7. A development roller for use in a machine in which marking particles are advanced toward a latent image to form a developed image, said development roller comprising:

an elongated ceramic body having two ends;

a member frictionally welded to each of said ends of said elongated ceramic body; and

a shaft attached to each of said members;

wherein the shafts are made of a different material than the members.

8. A development roller according to claim 7, wherein:

said shafts comprises a stainless steel; and

said members comprises an aluminum.

9. A development roller according to claim 7, wherein:

said shaft comprises a metal; and

said shaft is friction welded to said member.

10. A development roller according to claim 7:

wherein said elongated ceramic body comprises a generally cylindrical shape with first and second opposed parallel ends;

wherein said member extends outwardly from said first end;

wherein said shaft extends outwardly from said member;

further comprising a second member extending outwardly from said second end; and

further comprising a second shaft extending outwardly from said second member.

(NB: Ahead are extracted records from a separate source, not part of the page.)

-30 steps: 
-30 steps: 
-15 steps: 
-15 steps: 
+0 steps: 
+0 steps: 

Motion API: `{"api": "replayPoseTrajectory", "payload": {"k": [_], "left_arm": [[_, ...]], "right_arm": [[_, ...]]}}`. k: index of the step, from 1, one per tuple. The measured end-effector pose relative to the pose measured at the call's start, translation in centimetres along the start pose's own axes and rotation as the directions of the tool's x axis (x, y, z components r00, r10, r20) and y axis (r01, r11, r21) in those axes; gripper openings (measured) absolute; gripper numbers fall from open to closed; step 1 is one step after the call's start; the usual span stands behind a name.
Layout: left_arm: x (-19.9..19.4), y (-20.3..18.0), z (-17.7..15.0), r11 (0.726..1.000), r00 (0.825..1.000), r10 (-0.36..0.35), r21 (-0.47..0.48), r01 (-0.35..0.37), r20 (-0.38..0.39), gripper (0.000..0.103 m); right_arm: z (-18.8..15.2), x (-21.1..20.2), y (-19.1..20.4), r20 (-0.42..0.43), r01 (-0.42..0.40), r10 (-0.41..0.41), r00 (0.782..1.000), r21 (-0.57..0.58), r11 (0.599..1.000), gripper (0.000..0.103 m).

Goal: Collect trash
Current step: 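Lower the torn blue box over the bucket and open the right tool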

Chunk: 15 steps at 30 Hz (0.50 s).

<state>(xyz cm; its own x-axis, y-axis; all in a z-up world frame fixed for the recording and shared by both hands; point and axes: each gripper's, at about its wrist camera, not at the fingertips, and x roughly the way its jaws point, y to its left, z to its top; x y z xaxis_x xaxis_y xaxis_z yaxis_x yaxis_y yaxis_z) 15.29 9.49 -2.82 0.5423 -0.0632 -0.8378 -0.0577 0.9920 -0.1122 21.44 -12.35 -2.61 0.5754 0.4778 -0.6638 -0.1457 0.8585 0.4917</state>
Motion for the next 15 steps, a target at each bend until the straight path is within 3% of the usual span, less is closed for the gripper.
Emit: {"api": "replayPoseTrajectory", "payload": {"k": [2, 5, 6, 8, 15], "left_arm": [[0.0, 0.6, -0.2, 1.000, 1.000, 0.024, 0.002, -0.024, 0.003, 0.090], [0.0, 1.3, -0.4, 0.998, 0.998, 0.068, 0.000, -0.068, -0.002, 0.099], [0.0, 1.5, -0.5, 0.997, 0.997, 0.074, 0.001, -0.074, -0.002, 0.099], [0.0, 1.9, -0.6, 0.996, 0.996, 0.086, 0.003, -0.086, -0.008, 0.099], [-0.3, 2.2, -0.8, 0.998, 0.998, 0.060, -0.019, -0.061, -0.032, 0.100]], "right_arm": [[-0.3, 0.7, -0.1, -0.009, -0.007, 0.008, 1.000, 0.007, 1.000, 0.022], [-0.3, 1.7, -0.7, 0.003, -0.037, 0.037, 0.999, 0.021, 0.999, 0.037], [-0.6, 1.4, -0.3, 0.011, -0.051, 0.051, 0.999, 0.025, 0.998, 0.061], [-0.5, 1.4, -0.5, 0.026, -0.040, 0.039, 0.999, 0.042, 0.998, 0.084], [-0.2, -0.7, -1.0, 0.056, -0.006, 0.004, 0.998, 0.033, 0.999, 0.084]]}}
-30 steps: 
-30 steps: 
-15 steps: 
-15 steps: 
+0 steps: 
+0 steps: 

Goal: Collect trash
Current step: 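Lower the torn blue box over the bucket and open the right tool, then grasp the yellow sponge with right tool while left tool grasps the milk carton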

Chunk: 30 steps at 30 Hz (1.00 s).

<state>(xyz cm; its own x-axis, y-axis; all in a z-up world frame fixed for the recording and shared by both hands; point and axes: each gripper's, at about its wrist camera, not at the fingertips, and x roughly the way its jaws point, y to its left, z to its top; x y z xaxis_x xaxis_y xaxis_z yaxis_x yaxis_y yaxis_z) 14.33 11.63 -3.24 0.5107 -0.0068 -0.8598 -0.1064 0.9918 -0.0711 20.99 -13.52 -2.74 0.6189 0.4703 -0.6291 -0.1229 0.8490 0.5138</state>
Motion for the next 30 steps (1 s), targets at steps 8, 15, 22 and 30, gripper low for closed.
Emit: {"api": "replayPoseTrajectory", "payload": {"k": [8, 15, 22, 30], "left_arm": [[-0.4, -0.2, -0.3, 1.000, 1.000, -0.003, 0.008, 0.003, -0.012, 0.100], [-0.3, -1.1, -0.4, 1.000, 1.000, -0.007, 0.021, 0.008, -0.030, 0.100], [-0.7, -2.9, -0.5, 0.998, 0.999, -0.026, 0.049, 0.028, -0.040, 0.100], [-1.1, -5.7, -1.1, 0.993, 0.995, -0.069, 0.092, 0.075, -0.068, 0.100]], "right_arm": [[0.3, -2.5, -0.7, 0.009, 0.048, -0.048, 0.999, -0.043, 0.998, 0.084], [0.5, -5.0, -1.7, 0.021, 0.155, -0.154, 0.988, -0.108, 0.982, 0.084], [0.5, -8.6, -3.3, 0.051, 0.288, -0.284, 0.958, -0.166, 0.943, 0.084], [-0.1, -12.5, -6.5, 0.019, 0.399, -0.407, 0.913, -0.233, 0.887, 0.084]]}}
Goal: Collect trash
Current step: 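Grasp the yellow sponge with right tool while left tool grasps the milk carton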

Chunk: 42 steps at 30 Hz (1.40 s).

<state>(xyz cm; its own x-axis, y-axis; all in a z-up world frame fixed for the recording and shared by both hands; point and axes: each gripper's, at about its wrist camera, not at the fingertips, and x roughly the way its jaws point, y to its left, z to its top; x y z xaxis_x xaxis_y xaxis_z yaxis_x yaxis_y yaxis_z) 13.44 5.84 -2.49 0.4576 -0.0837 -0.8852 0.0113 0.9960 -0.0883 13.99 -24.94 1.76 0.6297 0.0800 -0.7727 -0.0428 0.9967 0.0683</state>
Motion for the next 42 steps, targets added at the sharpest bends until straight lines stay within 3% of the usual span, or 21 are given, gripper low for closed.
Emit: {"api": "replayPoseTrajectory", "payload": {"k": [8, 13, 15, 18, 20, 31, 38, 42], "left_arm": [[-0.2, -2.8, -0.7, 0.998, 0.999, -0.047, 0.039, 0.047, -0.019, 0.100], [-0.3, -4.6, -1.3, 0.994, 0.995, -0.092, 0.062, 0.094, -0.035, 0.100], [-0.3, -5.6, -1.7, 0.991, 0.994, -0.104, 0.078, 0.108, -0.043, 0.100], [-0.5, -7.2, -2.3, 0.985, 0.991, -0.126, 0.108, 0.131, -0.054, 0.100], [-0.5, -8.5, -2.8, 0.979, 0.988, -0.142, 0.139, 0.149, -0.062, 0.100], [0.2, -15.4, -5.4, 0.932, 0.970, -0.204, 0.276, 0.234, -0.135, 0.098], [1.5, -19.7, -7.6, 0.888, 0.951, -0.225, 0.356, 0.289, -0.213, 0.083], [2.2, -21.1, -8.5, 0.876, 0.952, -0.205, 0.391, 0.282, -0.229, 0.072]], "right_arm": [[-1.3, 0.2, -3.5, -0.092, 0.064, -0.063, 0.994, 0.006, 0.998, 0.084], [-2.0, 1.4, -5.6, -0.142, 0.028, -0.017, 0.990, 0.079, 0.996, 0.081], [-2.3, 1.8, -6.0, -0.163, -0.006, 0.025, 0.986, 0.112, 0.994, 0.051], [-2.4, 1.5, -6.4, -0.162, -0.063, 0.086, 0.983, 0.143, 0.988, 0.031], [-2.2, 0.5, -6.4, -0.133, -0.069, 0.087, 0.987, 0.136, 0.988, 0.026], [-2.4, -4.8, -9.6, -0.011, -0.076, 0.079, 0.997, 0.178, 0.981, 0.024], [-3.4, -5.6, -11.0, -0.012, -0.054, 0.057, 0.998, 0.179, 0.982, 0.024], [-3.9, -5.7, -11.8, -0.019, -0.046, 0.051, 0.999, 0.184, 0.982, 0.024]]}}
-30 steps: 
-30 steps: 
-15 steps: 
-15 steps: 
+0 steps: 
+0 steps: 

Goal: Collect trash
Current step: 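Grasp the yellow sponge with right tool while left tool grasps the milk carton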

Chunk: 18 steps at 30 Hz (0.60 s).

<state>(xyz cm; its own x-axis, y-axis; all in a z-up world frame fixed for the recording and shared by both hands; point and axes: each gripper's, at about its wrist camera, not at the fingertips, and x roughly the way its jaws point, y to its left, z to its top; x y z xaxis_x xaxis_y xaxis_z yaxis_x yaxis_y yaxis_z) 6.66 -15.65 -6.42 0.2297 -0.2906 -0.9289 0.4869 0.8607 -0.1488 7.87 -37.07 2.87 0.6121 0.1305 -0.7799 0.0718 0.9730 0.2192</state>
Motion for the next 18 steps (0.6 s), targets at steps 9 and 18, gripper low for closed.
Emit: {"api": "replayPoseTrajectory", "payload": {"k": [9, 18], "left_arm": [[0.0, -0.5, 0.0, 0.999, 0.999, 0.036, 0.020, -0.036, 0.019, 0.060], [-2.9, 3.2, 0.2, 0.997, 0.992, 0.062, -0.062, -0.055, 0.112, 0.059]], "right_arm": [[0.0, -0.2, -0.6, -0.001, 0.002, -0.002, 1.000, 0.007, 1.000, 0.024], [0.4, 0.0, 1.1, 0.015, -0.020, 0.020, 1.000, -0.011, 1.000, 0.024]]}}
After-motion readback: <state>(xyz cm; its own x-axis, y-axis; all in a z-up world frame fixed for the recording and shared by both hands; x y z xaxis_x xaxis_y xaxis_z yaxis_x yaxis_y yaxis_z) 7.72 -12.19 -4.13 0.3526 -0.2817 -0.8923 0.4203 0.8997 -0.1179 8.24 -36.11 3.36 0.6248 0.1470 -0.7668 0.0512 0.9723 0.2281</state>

11. The development roller according to claim 7 wherein the elongated ceramic body is at least one of solid cylinder and a cylindrical tube.

12. A development unit for use in a printing machine in which marking particles are advanced toward a latent image to form a developed image, said development unit comprising:

a housing defining a chamber therein for storing a supply of marking particles therein, said housing defining an aperture therein; and

a development roller rotatably mounted to said housing and positioned adjacent the aperture, said development roller adapted to advance said marking particles from the chamber toward the latent image, said development roller including an elongated ceramic body having two ends, a member frictionally welded to each end of said elongated ceramic body, and a shaft attached to each of said members wherein the shafts are made of a different material than the members.

13. A development unit according to claim 12, wherein:

said shafts comprises a stainless steel; and

said member comprises an aluminum.

14. A development unit according to claim 12, wherein:

said shaft comprises a metal; and

said shaft is friction welded to said member.

15. A development unit according to claim 12:

wherein said elongated ceramic body comprises a generally cylindrical shape with first an second opposed parallel ends;

wherein said member extends outwardly from said first end;

wherein said shaft extends outwardly from said member;

further comprising a second member extending outwardly from said second end; and

further comprising a second shaft extending outwardly from said second member.

16. An electrophotographic printing machine of the type in which marking particles are advanced toward a latent image to form a developed image, said printing machine including a development unit, said development unit comprising:

a housing defining a chamber therein for storing a supply of marking particles therein, said housing defining an aperture therein; and

a development roller rotatably mounted to said housing and positioned adjacent the aperture, said development roller adapted to advance said marking particles from the chamber toward the latent image, said development roller including an elongated ceramic body having two ends, a member frictionally welded to each end of said elongated ceramic body, and a shaft attached to each of said members wherein the shafts are made of a different material than the members.

17. A printing machine according to claim 16, wherein:

said shafts comprises a stainless steel; and

said member comprises an aluminum.

18. A printing machine according to claim 16, wherein:

said shaft comprises a metal; and

said shaft is friction welded to said member.

19. A printing machine according to claim 16:

wherein said elongated ceramic body comprises a generally cylindrical shape with first and second opposed parallel ends;

wherein said member extends outwardly from said first end;

wherein said shaft extends outwardly from said member;

further comprising a second member extending outwardly from said second end; and

further comprising a second shaft extending outwardly from said second member.